I saw The Bourne legacy, which was of course well done, but with a plot like a colander. Entertaining, though.
But I’ve done a lot of work on the house and garden – scraped, filled, and painted a whole dormer, cheeks and window frame; cleared some more stuff from the jungle – and picked three loads of plums, one lot of damsons and some tomatoes! I’m pleased with these; this is the first time I have ever grown tomatoes successfully. And The Bloke came round and we mended the front wall, which has crumbled a bit. I know how it feels. A few more repairs to little cracks, which I’ll do today, and that’s a job finished. Hooray!

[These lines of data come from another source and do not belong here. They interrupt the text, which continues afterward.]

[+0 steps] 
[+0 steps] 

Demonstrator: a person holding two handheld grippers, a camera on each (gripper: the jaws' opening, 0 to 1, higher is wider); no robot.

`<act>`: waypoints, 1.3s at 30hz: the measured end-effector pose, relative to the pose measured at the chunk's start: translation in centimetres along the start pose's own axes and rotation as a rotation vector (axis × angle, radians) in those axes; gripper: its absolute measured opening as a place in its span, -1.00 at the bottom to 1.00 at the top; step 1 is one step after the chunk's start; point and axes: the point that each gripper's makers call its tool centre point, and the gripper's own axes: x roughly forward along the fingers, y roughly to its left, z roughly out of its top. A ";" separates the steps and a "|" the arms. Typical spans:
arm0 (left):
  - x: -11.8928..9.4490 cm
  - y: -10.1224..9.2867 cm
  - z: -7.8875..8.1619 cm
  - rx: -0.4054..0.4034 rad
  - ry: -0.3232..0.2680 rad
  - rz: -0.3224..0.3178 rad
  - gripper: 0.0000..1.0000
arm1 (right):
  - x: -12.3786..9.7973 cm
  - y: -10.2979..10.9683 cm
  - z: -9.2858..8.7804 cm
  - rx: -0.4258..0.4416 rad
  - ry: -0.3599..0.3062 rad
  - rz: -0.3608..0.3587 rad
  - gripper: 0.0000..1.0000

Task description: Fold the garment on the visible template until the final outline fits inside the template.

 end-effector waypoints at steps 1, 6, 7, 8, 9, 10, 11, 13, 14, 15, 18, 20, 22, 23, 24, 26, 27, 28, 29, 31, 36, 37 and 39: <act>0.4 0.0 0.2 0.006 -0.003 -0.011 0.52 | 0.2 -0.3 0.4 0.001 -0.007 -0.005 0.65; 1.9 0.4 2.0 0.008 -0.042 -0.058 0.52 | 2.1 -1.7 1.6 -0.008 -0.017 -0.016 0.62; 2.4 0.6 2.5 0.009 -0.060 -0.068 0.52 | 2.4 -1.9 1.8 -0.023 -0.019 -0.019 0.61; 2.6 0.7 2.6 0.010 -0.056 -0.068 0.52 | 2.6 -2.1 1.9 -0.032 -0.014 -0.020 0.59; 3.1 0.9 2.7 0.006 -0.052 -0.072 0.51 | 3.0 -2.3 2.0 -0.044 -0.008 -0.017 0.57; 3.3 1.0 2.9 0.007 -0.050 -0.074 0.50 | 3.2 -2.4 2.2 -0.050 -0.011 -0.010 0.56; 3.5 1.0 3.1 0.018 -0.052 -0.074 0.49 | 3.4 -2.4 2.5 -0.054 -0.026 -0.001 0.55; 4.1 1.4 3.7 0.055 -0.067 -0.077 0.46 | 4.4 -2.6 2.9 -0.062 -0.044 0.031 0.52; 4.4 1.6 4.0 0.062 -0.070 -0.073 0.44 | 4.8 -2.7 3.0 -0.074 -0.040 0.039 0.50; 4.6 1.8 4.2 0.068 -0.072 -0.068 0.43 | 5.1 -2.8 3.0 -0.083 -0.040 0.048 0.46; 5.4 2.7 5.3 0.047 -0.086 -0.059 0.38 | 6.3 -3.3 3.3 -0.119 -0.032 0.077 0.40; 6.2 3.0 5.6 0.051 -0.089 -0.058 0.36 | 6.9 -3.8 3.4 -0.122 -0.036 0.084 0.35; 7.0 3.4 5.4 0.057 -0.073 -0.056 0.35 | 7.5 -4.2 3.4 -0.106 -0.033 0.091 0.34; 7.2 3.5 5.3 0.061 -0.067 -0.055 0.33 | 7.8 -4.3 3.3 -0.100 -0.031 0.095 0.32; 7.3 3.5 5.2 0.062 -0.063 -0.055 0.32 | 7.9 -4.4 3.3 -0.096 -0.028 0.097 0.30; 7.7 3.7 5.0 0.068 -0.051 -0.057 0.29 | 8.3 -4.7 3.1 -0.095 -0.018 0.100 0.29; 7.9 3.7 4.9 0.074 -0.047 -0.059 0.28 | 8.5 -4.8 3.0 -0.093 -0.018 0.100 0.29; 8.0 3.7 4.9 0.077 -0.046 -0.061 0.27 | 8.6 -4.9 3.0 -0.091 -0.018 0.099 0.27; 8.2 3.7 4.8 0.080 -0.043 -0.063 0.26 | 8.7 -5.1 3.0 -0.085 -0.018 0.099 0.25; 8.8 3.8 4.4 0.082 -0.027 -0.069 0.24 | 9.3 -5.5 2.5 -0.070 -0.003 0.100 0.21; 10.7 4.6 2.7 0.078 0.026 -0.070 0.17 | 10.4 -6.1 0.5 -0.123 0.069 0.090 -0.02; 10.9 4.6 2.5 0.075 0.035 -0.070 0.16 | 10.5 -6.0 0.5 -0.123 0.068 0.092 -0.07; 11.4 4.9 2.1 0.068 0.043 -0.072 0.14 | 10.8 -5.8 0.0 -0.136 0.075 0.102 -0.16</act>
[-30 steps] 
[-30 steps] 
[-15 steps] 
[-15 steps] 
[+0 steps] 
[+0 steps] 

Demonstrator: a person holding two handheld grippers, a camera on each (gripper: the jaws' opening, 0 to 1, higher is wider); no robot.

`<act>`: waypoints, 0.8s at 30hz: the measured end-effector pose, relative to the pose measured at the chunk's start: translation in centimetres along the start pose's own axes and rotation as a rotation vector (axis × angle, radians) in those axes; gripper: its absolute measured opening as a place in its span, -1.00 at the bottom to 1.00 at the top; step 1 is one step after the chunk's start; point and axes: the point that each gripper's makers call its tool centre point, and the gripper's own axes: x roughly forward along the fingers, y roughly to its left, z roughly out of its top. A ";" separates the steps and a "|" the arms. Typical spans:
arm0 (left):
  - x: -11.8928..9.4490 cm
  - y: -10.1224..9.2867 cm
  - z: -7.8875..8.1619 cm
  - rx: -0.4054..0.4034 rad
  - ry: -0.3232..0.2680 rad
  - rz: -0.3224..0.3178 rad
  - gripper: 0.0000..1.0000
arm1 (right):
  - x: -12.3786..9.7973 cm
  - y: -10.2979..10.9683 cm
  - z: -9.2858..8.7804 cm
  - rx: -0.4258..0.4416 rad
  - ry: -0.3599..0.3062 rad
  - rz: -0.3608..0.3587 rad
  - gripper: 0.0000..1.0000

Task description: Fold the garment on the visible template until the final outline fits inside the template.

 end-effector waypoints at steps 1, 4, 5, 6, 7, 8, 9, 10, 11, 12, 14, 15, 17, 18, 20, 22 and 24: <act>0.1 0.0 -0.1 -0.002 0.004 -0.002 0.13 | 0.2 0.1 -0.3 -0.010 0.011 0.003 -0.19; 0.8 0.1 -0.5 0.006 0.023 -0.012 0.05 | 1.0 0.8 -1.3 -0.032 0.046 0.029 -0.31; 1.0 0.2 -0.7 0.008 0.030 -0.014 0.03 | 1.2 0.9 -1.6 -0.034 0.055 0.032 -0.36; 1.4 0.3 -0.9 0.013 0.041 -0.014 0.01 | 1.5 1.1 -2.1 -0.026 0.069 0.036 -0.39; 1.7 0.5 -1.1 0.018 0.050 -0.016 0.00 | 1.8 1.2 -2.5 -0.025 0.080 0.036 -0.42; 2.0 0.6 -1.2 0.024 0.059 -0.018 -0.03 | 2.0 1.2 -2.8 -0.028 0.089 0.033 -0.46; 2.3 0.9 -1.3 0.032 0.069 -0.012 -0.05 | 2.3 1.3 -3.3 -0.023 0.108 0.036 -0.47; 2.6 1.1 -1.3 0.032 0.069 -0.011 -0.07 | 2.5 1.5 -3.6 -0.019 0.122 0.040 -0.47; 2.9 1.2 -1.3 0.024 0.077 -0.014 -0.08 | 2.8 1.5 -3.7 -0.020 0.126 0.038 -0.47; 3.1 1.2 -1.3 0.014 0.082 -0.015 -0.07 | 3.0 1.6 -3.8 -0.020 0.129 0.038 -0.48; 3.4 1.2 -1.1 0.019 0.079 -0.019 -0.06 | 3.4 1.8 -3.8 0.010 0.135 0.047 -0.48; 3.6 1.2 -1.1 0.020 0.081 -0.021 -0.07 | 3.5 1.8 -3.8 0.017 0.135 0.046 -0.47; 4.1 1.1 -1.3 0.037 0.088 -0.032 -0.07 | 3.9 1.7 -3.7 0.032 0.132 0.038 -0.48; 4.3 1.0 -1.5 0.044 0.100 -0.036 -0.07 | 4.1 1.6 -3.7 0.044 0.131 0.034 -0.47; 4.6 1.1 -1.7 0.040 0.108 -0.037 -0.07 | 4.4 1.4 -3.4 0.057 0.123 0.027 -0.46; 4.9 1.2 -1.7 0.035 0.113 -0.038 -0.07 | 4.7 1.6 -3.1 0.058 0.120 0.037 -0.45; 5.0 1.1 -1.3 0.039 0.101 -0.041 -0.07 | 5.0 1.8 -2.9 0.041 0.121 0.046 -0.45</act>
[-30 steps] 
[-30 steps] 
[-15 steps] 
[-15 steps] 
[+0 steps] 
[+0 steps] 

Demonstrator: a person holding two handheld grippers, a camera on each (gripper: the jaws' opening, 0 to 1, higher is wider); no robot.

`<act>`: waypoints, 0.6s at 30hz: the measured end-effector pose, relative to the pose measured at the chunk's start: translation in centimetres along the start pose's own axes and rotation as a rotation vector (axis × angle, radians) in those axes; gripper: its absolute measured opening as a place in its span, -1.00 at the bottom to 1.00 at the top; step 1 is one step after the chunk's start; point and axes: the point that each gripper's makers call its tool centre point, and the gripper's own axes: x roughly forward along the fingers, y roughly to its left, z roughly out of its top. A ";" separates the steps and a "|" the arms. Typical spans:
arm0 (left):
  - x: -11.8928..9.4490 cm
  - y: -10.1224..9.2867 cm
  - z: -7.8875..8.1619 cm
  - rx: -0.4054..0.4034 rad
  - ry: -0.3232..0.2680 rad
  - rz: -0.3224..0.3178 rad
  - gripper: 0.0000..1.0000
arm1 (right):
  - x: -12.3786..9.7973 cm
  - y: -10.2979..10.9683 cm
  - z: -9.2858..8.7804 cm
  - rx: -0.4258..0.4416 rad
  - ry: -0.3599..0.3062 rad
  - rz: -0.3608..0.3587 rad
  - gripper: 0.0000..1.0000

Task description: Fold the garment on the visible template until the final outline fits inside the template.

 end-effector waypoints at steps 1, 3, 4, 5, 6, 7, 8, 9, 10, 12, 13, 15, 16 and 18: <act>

I had a gig on Sunday – my first as Gloucestershire Poet Laureate – at the Hullabaloo Festival. I’m not keen on performing in music festivals, really. The sound from the music stage was loud, and our mic was a bit iffy, and we had whirly sparkly lights going the whole time – perfect if we had been in a disco. The audience had to stand, and there were hardly of them anyway; one woman was talking really loudly up by the stage and I had to ask her to quieten down a bit. It was all a bit dispiriting. I did two new poems, but really I have no idea how they went down because it was all so difficult. Anyway, it’s done, and I don’t have to worry about it any more.
But I have plenty of other things to worry about, or better still, do. I have a busy two weeks, trying to combine more work on the house (in between the rain) with prep and workshops… I’d better get on with it. I think that really I have to get over my sadness, and accept that I will never, ever stand on the moon.